The next decision that you want to make and this is not a final decision, but if you happen
to be decision-phobic, all of the decisions we’re talking about short of what dataset
you’re using, because that one you’re now very committed to, you can always change
them. That’s what research is all about. We make the best decisions that we possibly
can with the information that we have in front of us right now. We keep moving forward with
research; we keep collecting more information, and we can often make better decisions.
This is a decision you’re going to sort of revisit again and again, and that is do
you want to focus on a subset of your observations? In other words, are there particular rows
in the dataset that you want to keep? Now, the answer at this point may be no; the answer
may be yes; the answer at this point may be no and later in the semester it may be yes,
but it’s a decision that I want you to always sort of carefully consider when you’re thinking
about your research question.
Let’s assume that I have an interest in disabilities in the population. What kinds
of disabilities are there in mental health vs. physical health? Let’s say that I have
a nationally representative dataset. When I look at the disability item, I find that
there are 15.4 percent of the population that report a physical health disability; 3.5 percent
report a mental health disability, and I have most of the sample at 81.1 percent that report
no disability at all.
For this particular question my observations are the whole dataset.
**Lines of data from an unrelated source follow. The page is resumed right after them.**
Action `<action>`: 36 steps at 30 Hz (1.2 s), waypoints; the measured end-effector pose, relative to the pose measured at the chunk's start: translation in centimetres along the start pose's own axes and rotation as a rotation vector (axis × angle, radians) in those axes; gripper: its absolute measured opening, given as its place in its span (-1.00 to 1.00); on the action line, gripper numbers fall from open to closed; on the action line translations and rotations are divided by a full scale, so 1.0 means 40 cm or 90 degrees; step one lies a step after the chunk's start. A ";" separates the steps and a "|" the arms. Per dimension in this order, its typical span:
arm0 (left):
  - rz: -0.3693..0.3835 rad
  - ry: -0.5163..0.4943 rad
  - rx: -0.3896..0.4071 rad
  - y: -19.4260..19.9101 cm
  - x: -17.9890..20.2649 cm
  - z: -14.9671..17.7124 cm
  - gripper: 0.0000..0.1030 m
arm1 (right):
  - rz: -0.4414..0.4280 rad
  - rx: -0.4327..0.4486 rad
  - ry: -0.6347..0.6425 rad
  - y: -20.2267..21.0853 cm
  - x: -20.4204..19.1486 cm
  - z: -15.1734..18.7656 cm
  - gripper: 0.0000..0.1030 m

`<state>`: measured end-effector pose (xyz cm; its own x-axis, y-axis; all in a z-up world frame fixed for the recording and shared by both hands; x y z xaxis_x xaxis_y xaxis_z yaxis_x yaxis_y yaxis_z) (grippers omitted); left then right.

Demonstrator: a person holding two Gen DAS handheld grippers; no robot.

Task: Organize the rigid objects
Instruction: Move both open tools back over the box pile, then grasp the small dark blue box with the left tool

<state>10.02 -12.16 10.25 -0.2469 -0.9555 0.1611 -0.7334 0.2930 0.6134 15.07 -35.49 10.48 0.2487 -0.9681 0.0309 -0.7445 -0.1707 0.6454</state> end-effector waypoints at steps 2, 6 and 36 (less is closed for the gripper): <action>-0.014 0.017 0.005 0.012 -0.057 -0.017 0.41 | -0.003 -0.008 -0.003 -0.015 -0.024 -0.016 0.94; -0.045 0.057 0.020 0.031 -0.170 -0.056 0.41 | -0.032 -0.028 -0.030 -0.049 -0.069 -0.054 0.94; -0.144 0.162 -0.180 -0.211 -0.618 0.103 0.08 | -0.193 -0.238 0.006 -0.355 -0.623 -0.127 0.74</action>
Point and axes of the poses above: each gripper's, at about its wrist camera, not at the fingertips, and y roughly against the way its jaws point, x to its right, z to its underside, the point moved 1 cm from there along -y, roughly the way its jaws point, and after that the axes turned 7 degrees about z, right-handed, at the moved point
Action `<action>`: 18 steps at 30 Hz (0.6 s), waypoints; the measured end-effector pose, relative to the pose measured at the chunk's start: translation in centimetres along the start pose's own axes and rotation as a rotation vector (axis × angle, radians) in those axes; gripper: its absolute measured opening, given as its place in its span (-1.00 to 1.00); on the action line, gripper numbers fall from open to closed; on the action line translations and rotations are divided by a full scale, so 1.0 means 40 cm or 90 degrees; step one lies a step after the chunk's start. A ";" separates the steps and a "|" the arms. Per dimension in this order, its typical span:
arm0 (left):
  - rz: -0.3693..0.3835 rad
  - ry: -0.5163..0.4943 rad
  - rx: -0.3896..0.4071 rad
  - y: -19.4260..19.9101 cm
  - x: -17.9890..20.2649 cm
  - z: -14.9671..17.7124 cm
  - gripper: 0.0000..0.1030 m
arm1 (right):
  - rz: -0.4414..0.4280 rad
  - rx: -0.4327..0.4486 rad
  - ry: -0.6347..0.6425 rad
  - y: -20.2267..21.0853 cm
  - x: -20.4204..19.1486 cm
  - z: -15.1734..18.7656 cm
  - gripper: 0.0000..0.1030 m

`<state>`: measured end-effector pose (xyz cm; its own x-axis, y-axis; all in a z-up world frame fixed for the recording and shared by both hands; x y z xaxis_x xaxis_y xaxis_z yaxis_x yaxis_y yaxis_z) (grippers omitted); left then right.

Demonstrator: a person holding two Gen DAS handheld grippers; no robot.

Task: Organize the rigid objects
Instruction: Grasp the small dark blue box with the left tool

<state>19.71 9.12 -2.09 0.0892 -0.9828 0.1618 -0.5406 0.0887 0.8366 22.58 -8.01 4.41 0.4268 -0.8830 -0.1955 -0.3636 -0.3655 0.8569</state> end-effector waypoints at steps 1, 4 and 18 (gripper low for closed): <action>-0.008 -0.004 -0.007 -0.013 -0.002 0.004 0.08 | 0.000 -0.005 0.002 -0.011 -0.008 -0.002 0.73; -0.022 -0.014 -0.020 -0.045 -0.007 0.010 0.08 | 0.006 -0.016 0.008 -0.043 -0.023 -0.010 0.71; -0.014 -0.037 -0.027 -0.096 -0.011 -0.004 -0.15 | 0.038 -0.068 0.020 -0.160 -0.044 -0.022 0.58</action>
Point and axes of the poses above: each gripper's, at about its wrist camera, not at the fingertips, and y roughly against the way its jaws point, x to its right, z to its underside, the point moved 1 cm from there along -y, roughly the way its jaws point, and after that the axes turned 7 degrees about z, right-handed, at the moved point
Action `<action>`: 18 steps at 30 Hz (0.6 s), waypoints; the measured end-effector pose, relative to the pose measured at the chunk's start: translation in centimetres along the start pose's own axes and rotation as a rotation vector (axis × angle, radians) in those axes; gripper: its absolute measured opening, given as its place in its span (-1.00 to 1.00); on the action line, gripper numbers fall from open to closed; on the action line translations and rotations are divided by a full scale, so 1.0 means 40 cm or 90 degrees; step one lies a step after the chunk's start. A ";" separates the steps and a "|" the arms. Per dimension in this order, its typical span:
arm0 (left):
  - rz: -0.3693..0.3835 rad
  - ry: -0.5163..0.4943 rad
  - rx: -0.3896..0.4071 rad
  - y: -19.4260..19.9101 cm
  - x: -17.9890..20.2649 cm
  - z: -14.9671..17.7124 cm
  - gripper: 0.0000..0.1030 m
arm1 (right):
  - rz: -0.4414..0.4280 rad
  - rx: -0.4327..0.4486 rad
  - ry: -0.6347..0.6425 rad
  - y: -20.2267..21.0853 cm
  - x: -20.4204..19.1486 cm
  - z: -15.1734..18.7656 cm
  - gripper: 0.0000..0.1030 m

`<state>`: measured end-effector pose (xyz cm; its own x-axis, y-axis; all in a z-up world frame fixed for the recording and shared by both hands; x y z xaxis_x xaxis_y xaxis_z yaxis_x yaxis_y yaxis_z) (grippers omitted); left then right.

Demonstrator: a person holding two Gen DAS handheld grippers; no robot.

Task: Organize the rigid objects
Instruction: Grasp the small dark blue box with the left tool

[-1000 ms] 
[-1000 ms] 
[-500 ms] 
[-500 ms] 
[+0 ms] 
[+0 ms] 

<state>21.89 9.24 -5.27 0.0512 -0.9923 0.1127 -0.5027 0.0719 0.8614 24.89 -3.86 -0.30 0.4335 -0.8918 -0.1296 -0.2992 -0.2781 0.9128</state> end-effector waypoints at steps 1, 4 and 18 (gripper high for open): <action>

If my dataset is the
U.S. population and my question is a question within that, then I would keep everybody.
I wouldn’t subset the data; however, what if I have a school sample and I’m not interested
in the disabilities of the entire school, but I’m interested specifically in the kids
who have access to special education or IDEA? That stands for Individuals With Disabilities
Education Act, which is Federal funding that goes into schools to help with special education
services.
What if in this school sample I’m really interested in disabilities reported within
kids that are eligible for special education? What I find here is that we have 8.2 percent
that are identified with an emotional disturbance and then other disabilities — anything from
dyslexia to math disabilities to autism or whatever — we have 91.8 percent of the population
there.
Now, for that what I would need to do to ask that question, is I’d need to subset my
observations from the school system — specifically to youth served by IDEA, or youth in special
education. That’s the kind of decision that I want you to think about when you’re thinking
about your question.
Again, if we go back to this dataset on Visa cards, I may say that I’m interested in
whether this sort of membership level is associated with gender, but I’m actually only interested
among people who are active. What I would do is I would put a line in my program to
subset by row — by observation. I've basically gotten rid of all of my non-active or paused
people, and now I've just got active people in my dataset.